- Assignment -
Read through the data and report every line in which the word "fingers" occurs.

Saved entries
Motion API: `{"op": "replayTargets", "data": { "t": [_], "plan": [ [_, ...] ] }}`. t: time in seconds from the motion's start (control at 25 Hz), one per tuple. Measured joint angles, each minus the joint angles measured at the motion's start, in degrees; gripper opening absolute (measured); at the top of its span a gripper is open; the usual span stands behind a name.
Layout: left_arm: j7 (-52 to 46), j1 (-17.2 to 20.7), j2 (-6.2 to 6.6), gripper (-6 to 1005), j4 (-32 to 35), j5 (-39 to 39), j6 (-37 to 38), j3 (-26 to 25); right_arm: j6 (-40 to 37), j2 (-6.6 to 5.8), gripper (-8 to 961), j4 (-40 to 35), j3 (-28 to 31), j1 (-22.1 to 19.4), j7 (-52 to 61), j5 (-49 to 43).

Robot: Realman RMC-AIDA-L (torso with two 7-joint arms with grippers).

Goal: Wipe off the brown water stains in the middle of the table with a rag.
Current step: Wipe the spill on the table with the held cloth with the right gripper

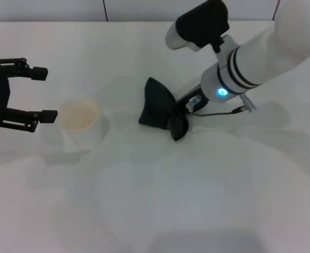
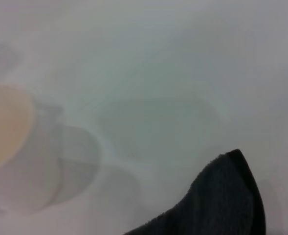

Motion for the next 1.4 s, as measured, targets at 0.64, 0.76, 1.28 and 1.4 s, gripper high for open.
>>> {"op": "replayTargets", "data": {
  "t": [0.64,0.76,1.28,1.4],
  "plan": [
    [0.1,0.02,0.01,888,-0.11,0.0,-0.15,-0.03,-2.67,-0.25,88,-3.85,9.16,-5.81,0.08,-8.43],
    [0.1,0.05,0.01,888,-0.11,0.0,-0.3,-0.06,-3.45,-0.22,88,-4.96,10.0,-6.46,0.13,-9.41],
    [0.17,0.07,0.13,888,-0.18,0.0,-0.57,-0.09,-5.79,0.16,87,-7.79,9.73,-6.99,0.15,-9.68],
    [0.18,-0.07,0.14,888,-0.19,0.0,-0.63,-0.09,-6.61,0.23,87,-10.04,7.13,-7.14,0.51,-7.99]
  ]
}}
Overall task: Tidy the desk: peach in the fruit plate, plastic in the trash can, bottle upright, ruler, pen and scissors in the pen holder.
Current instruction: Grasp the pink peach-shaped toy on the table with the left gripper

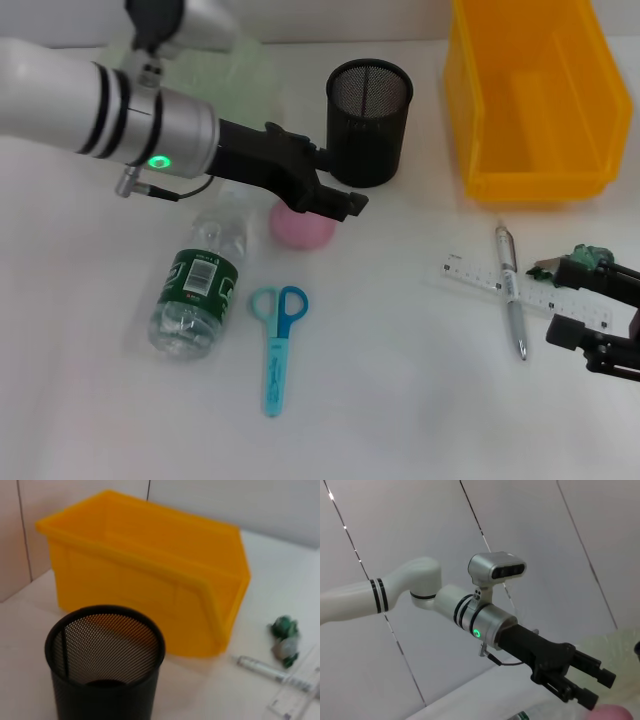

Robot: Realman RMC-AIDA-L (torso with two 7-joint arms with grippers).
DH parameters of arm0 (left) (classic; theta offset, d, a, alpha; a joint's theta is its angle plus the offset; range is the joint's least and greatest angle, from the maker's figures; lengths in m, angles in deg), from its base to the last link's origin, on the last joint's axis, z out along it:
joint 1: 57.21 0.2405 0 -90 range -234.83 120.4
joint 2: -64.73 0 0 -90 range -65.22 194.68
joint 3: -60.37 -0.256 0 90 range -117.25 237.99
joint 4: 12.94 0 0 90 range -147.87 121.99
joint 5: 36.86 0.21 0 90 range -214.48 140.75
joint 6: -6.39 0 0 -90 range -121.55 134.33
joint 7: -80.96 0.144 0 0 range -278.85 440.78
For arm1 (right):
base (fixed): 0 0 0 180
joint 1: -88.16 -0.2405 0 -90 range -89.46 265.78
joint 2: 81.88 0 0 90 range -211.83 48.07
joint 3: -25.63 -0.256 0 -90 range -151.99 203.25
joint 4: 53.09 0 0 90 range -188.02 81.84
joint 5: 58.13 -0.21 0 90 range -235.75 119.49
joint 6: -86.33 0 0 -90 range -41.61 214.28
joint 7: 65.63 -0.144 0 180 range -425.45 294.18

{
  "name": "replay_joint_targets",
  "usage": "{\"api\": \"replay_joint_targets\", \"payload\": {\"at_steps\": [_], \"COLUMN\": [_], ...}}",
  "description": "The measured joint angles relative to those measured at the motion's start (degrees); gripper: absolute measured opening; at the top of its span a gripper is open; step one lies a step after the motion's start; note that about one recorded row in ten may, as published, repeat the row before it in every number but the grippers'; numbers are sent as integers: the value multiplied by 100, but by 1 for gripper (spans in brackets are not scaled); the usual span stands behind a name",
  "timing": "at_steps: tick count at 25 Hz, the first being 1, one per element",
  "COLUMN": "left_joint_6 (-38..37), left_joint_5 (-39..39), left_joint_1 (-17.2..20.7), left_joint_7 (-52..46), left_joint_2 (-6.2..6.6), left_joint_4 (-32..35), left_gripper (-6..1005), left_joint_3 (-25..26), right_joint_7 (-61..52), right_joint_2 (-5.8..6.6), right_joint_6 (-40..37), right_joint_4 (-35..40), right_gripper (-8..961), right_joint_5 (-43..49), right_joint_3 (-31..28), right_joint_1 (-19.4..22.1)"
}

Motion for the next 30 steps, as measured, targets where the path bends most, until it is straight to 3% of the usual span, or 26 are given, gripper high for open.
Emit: {"api": "replay_joint_targets", "payload": {"at_steps": [8, 19, 30], "left_joint_6": [735, 1032, 1136], "left_joint_5": [253, 435, 439], "left_joint_1": [115, 153, 166], "left_joint_7": [45, 1, 1], "left_joint_2": [3, 0, -11], "left_joint_4": [4, 57, 80], "left_gripper": [746, 695, 486], "left_joint_3": [-672, -1000, -1217], "right_joint_7": [2, -17, -13], "right_joint_2": [5, 6, -5], "right_joint_6": [2, 1, 1], "right_joint_4": [0, 0, -9], "right_gripper": [780, 776, 772], "right_joint_5": [0, 1, 2], "right_joint_3": [-9, -12, -12], "right_joint_1": [13, -10, 20]}}
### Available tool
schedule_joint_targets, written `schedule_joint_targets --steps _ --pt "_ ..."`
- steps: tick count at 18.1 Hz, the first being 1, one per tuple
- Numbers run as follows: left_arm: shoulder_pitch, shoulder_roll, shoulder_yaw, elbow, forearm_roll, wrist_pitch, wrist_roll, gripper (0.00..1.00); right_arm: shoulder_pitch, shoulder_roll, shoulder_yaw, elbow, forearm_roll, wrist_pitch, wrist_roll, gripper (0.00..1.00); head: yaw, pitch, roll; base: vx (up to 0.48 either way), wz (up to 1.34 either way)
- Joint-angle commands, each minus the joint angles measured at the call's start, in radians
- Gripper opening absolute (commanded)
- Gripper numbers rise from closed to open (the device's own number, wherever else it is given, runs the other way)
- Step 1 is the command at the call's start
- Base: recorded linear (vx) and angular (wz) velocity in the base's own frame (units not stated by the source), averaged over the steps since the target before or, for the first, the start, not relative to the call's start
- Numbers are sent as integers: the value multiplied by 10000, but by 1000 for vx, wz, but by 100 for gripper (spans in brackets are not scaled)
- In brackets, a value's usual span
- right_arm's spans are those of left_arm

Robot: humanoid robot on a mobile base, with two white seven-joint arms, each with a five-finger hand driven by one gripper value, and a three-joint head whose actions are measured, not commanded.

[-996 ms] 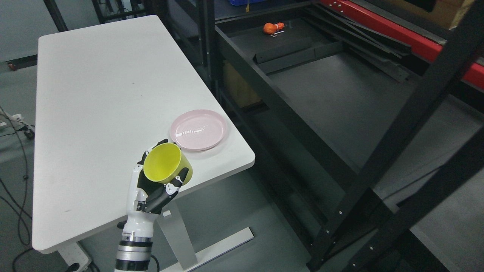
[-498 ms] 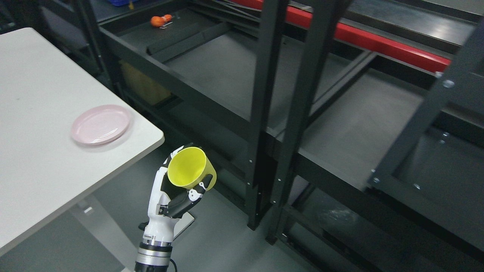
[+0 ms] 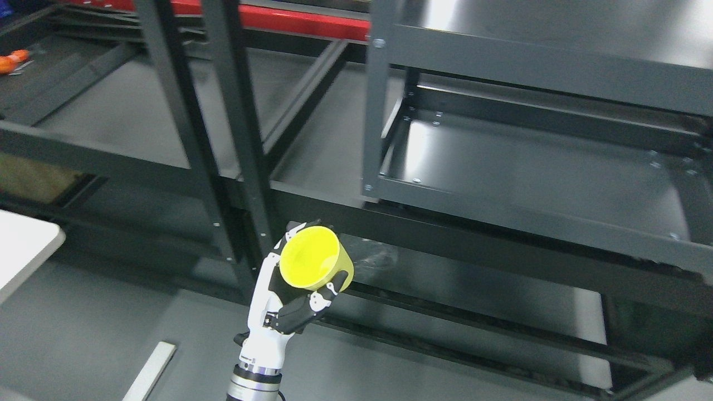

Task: Place yellow IKEA cup on middle right shelf
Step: 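Carry the yellow cup in the left hand toward the shelving unit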

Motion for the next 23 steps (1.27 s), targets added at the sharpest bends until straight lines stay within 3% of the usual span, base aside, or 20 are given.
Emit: schedule_joint_targets --steps 1,7,16,23 --pt "-62 174 -1239 -18 1 -56 -12 0 136 -175 169 -1 -245 6 -8 99 0 0 0 -169 -1016" --pt "-107 174 -1362 -18 1 -469 -27 0 136 -175 169 -1 -245 6 -8 99 0 -1 0 -96 -723" --pt "-552 174 -2219 -18 1 -1145 -43 0 136 -175 169 -1 -245 6 -8 99 0 -1 0 79 -68" --pt "-2298 174 -2466 -33 -14 -2110 -58 0 136 -175 169 -1 -245 6 -8 99 0 -2 0 102 -132"
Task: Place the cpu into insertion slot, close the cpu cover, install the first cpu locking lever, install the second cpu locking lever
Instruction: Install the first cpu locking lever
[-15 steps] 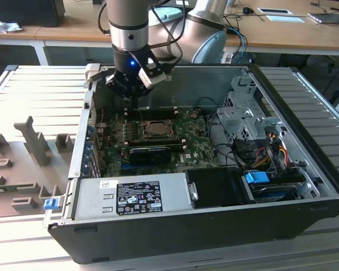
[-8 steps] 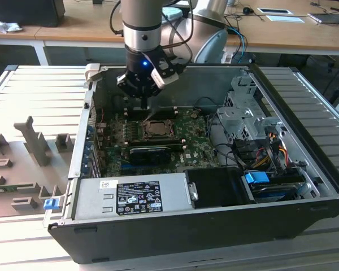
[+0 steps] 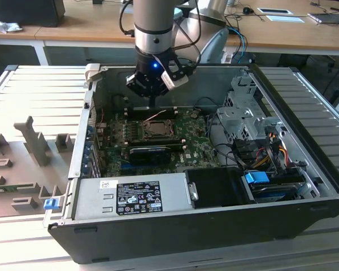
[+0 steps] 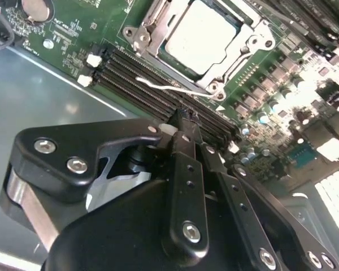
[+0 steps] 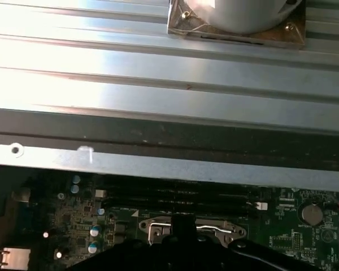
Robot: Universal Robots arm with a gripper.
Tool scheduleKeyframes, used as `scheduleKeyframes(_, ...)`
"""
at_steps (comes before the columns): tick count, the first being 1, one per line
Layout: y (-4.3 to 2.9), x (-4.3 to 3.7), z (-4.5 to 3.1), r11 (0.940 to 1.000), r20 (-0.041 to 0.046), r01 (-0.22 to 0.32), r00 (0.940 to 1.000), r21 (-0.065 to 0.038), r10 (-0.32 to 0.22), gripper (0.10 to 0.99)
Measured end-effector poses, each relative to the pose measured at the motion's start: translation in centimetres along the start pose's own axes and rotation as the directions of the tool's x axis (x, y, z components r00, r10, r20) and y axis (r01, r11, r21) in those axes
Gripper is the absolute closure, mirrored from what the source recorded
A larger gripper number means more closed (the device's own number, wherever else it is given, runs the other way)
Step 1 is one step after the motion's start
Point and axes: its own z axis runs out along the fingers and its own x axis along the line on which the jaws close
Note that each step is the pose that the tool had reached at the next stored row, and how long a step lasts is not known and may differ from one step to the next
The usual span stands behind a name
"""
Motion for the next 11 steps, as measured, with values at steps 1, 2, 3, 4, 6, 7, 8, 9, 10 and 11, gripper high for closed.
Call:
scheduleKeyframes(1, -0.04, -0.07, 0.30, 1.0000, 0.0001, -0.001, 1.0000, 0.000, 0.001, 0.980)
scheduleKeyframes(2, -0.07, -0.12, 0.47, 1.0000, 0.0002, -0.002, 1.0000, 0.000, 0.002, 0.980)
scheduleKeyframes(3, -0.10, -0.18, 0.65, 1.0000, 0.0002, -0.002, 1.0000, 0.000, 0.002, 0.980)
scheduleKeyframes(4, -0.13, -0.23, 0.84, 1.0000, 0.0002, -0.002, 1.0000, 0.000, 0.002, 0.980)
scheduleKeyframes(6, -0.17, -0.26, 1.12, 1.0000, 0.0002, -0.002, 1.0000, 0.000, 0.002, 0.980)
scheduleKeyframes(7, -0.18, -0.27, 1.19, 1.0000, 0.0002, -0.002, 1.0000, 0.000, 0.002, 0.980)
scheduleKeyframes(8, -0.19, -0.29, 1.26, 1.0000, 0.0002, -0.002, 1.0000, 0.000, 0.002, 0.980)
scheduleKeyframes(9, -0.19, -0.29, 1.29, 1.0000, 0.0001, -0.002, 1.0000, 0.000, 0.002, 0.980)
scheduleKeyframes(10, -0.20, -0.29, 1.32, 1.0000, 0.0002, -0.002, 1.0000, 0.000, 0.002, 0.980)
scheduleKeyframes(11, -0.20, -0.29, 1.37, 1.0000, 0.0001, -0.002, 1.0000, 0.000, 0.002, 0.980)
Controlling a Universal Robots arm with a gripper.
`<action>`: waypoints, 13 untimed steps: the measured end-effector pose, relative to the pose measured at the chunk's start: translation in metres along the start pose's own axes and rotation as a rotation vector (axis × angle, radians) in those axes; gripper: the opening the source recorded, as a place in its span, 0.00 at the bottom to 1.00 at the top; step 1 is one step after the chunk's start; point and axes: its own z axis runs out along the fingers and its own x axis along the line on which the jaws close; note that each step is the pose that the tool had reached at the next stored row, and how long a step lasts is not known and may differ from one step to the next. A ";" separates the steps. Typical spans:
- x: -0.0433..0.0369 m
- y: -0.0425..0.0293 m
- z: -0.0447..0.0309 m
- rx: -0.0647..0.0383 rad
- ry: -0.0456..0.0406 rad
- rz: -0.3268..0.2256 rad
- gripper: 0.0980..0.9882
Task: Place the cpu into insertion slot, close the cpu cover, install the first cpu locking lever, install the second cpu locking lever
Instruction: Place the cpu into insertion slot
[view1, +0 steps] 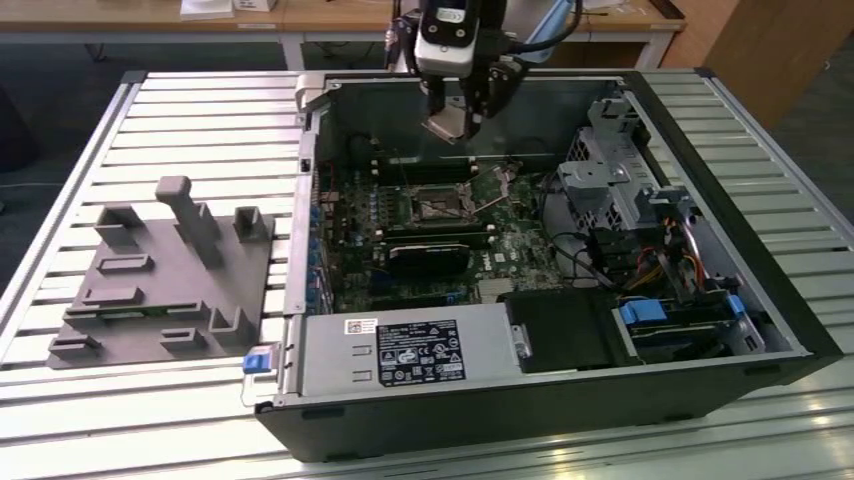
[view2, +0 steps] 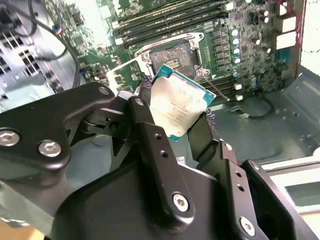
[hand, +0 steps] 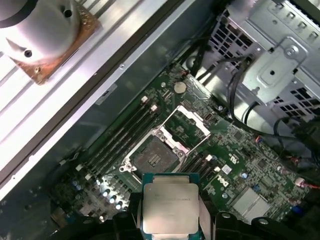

- Answer space -
Point and axes: its own z axis runs out along the fingers and its own x axis along the line on which the jaws close
`<action>`: waypoints, 13 untimed steps: the measured end-effector pose, relative to the pose measured at the chunk's start: translation in metres along the start pose's own axes and rotation as a rotation vector (axis × angle, radians) in those axes; gripper: the opening the source recorded, as a place in its span, 0.00 at the bottom to 1.00 at the top; step 1 is one step after the chunk's start; point and axes: its own z axis runs out along the fingers and its own x axis along the line on which the jaws close; note that each step is the pose that the tool had reached at the next stored row, and how long a step lasts is not known and may differ from one step to the next. A ";" separates the steps. Typical spans:

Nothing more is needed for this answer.